◆ What you are asked to do
The data that follows is to be given again, exactly as written.

═════ Dataset section

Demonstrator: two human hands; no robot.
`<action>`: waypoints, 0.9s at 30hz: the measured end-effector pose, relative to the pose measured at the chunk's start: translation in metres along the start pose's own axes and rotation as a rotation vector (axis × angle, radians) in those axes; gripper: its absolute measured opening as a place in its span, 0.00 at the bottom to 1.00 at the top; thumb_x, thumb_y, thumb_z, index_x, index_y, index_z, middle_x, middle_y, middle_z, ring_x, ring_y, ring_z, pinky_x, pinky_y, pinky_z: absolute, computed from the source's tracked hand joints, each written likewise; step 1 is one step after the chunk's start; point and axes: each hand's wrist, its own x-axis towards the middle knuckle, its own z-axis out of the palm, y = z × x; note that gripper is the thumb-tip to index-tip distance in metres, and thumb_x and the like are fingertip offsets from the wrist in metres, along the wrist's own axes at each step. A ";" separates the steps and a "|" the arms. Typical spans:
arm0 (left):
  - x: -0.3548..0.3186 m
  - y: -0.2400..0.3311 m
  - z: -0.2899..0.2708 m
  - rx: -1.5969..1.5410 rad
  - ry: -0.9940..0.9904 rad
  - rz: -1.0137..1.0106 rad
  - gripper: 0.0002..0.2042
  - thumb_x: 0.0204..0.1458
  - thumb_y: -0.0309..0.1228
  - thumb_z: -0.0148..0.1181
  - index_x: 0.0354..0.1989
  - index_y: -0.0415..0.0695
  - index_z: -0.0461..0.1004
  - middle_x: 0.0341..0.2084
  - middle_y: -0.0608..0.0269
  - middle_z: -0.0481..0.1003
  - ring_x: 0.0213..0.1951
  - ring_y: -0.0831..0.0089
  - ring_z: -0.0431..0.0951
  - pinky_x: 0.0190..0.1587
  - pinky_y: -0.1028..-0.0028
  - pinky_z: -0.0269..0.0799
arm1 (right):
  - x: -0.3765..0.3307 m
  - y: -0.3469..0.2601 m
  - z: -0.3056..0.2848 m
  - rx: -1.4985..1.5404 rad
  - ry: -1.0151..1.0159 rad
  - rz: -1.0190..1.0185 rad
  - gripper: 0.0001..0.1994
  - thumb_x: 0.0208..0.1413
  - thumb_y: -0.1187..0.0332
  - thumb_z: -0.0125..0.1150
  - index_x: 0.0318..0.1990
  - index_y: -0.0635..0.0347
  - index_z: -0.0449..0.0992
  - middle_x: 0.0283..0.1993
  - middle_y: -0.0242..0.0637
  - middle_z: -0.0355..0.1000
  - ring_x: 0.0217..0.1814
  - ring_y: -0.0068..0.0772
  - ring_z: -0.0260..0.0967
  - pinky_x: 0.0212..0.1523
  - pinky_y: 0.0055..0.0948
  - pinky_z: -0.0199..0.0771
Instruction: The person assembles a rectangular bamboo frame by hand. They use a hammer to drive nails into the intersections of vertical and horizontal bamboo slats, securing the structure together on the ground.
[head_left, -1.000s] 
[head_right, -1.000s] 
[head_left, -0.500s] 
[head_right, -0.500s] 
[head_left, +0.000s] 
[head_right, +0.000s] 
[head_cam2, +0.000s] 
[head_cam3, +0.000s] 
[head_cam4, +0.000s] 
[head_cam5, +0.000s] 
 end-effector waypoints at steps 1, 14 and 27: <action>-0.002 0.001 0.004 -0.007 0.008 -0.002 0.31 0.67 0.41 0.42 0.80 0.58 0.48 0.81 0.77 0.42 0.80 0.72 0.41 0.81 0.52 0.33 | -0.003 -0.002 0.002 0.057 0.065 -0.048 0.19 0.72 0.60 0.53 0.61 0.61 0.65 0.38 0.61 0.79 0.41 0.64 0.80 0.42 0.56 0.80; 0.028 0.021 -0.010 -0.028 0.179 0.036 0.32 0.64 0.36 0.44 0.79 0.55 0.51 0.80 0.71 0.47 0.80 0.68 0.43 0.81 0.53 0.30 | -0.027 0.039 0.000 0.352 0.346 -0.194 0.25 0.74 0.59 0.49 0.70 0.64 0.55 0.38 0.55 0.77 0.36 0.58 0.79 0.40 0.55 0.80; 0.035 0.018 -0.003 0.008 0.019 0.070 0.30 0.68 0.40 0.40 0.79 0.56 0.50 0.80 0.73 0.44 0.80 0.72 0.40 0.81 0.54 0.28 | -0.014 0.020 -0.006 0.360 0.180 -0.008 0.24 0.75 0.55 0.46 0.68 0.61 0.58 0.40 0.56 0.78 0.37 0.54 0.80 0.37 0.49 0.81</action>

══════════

◆ Answer to this task
Demonstrator: two human hands; no robot.
`<action>`: waypoints, 0.9s at 30hz: the measured end-effector pose, relative to the pose measured at the chunk's start: translation in metres along the start pose's own axes and rotation as a rotation vector (axis × angle, radians) in those axes; gripper: its absolute measured opening as a place in its span, 0.00 at the bottom to 1.00 at the top; thumb_x, thumb_y, thumb_z, index_x, index_y, index_z, middle_x, middle_y, middle_z, ring_x, ring_y, ring_z, pinky_x, pinky_y, pinky_z: absolute, computed from the source's tracked hand joints, each written likewise; step 1 is one step after the chunk's start; point and axes: each hand's wrist, its own x-axis towards the middle knuckle, its own z-axis out of the palm, y = z × x; note that gripper is the thumb-tip to index-tip distance in metres, and thumb_x and the like are fingertip offsets from the wrist in metres, along the wrist's own axes at each step. A ";" separates the steps and a "|" the arms. Typical spans:
arm0 (left):
  - x: -0.3548..0.3186 m
  - y: -0.2400..0.3311 m
  - z: -0.2899..0.2708 m
  - rx: -1.5969..1.5410 rad
  - ry: -0.9940..0.9904 rad
  - rz: -1.0137..1.0106 rad
  - gripper: 0.0002..0.2042
  - thumb_x: 0.0204..0.1458
  - thumb_y: -0.0309..0.1228
  - thumb_z: -0.0148..0.1181
  - index_x: 0.0354..0.1989
  - index_y: -0.0415..0.0695
  - index_z: -0.0461..0.1004
  - middle_x: 0.0341..0.2084
  - middle_y: -0.0608..0.0269
  - middle_z: -0.0481..0.1003
  - ring_x: 0.0213..0.1951
  - ring_y: -0.0831..0.0089
  - ring_z: -0.0431..0.0951
  - pinky_x: 0.0190..0.1587
  - pinky_y: -0.1028..-0.0028
  - pinky_z: -0.0269..0.0799
arm1 (right):
  - x: -0.3765..0.3307 m
  - y: -0.3469..0.2601 m
  - z: -0.3056..0.2848 m
  - rx: -1.4985..1.5404 rad
  - ry: -1.0151..1.0159 rad
  - rz: -1.0190..1.0185 rad
  - gripper: 0.0001..0.1994
  - thumb_x: 0.0208..0.1413
  - thumb_y: -0.1187..0.0332
  - thumb_z: -0.0125..0.1150
  - index_x: 0.0318..0.1990
  - index_y: -0.0635..0.0347
  - index_z: -0.0449..0.0992
  - middle_x: 0.0283..0.1993
  - middle_y: -0.0242..0.0637
  - middle_z: -0.0355..0.1000
  - ring_x: 0.0217..0.1814
  - ring_y: -0.0068..0.0772
  - ring_z: -0.0260..0.0967
  - pinky_x: 0.0212..0.1523
  - pinky_y: 0.0055..0.0948
  - pinky_z: -0.0199..0.0771
Instruction: The person assembles a rectangular bamboo frame by hand. They use a hammer to drive nails into the intersections of vertical and horizontal bamboo slats, securing the structure together on the ground.
[head_left, -1.000s] 
[head_right, -1.000s] 
[head_left, -0.500s] 
[head_right, -0.500s] 
[head_left, +0.000s] 
[head_right, +0.000s] 
[head_cam2, +0.000s] 
[head_cam3, +0.000s] 
[head_cam4, +0.000s] 
[head_cam5, +0.000s] 
 end-effector waypoints at steps 1, 14 and 27: <action>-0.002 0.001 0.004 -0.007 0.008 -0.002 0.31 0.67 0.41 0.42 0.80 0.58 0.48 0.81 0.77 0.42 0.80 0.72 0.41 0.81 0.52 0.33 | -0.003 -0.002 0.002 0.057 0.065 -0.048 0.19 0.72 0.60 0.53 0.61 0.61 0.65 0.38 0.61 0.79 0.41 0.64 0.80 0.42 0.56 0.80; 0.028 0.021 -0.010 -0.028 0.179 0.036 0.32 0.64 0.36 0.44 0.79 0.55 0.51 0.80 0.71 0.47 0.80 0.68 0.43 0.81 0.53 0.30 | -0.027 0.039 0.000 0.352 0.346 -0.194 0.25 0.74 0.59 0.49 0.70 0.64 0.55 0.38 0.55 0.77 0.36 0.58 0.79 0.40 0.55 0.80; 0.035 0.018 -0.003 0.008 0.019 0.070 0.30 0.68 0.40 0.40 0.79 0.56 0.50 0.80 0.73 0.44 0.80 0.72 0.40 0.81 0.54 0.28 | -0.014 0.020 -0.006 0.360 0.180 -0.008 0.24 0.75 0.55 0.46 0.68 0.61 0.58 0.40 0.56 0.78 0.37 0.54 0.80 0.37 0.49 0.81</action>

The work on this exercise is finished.